Produced at a time of major change in the arts, when Cezanne had recently died and Cubism was in its early stages – not to mention the impact Duchamp had on Dadaism, as they quickly adopted the ready-made and fully explored the object as art. Furthermore, Dadaism progressed to explore the object in painting, as with Francis Picabia who incorporated the quotidian of a comb into his paintings.
What started as a prank from Duchamp, introduced a new perspective within the arts as no one could have anticipated. Regardless of his initial joke, it developed a new intellectual understanding towards the ready-made and contributed to the intellectual value of art itself.

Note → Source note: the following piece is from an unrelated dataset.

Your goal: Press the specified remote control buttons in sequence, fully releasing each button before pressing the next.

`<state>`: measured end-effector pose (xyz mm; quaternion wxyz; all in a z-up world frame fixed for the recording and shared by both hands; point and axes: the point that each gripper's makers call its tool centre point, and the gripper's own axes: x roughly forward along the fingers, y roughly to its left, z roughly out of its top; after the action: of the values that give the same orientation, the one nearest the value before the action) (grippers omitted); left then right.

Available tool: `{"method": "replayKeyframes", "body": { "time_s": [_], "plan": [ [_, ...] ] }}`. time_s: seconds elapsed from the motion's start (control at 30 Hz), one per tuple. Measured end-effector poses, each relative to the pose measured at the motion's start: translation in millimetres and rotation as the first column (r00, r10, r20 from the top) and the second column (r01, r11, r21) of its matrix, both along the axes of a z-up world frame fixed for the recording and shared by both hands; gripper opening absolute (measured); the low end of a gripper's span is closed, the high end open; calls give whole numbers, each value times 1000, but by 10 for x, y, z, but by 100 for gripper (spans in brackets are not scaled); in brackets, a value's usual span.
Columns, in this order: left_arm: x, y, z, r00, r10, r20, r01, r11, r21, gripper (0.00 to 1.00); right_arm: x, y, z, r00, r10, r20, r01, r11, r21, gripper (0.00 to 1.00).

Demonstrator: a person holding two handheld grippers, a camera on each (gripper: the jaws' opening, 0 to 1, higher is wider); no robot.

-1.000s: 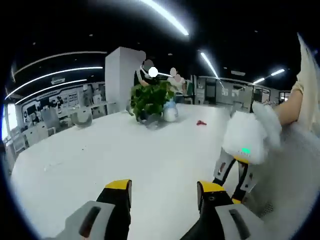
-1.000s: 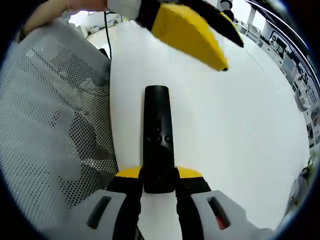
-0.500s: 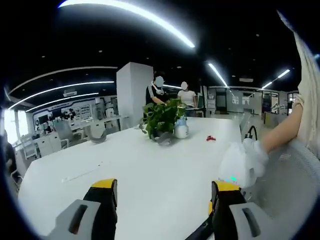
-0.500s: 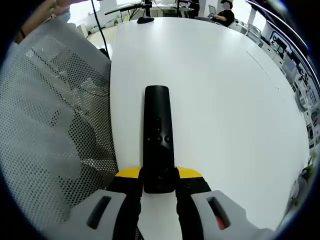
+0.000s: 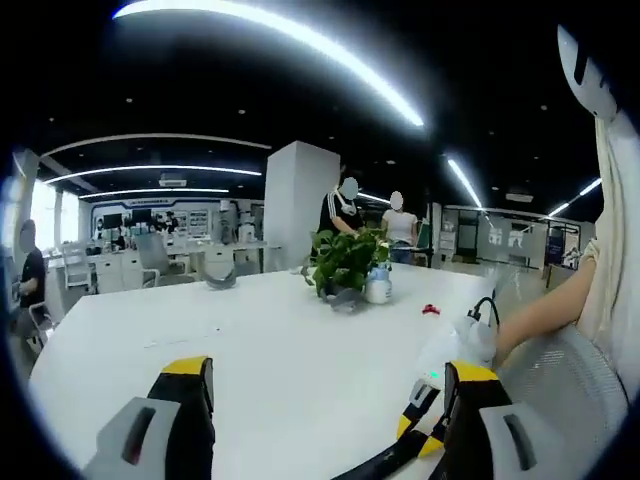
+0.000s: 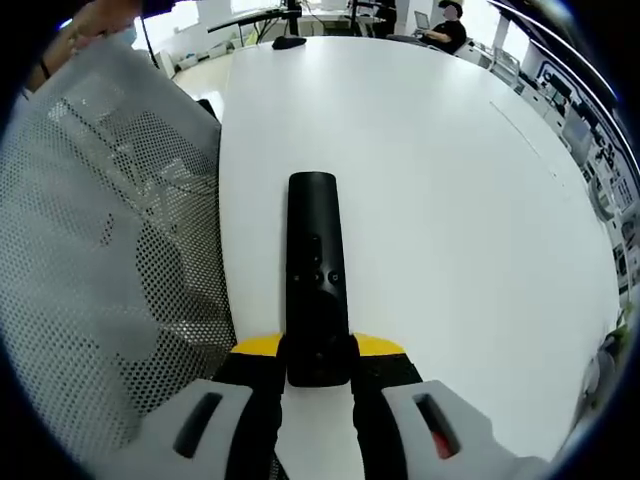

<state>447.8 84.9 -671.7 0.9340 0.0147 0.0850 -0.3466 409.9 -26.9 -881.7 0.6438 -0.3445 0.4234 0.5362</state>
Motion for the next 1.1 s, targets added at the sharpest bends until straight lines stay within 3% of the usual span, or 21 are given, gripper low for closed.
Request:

The successful practical joke, uprooted histories of traditional art as though it were a slap in the face. Where since centuries before works of art had been purely representational, therefore it is understandable that the public of the time would receive his work as being immoral and almost worthless. He alleviated the earnest attitude towards the arts with a practical joke, which ironically, is now regarded as a highly intellectual input to art history.
In making Fountain, Duchamp set to challenge the barriers of what we consider art to be. The nerve that Duchamp touched has continued to trigger responses from the public ever since. Most artists now work within a multidisciplinary field, forcing connections across mediums and concepts, demonstrating that there is never one singular way of expressing an idea. Within this freedom of creative expression is where the beauty of the arts lies. As can be seen with Damien Hirst’s 2007 piece, For the Love of God where a human skull was encrusted with nearly nine thousand diamonds. This work reassessed use of the object as art and therefore, continued to question our current values of art.
Understanding the influential impact of Duchamp on contemporary art has lead to a deeper, more sophisticated understanding of the varied possibilities of what art can be. It furthermore brings to question what future artists will create beyond the multitude of specialism that we already have. With a urinal being the most shocking work of art for the early twentieth century, we have since developed to various levels of nudity, sexual references and even putting the body through pain as seen in 2013 with Petr Pavlensky nailing his scrotum to Red Square outside the Kremlin, and all in the name of art. It seems we are always asking for more, but how much more will it take to shock us?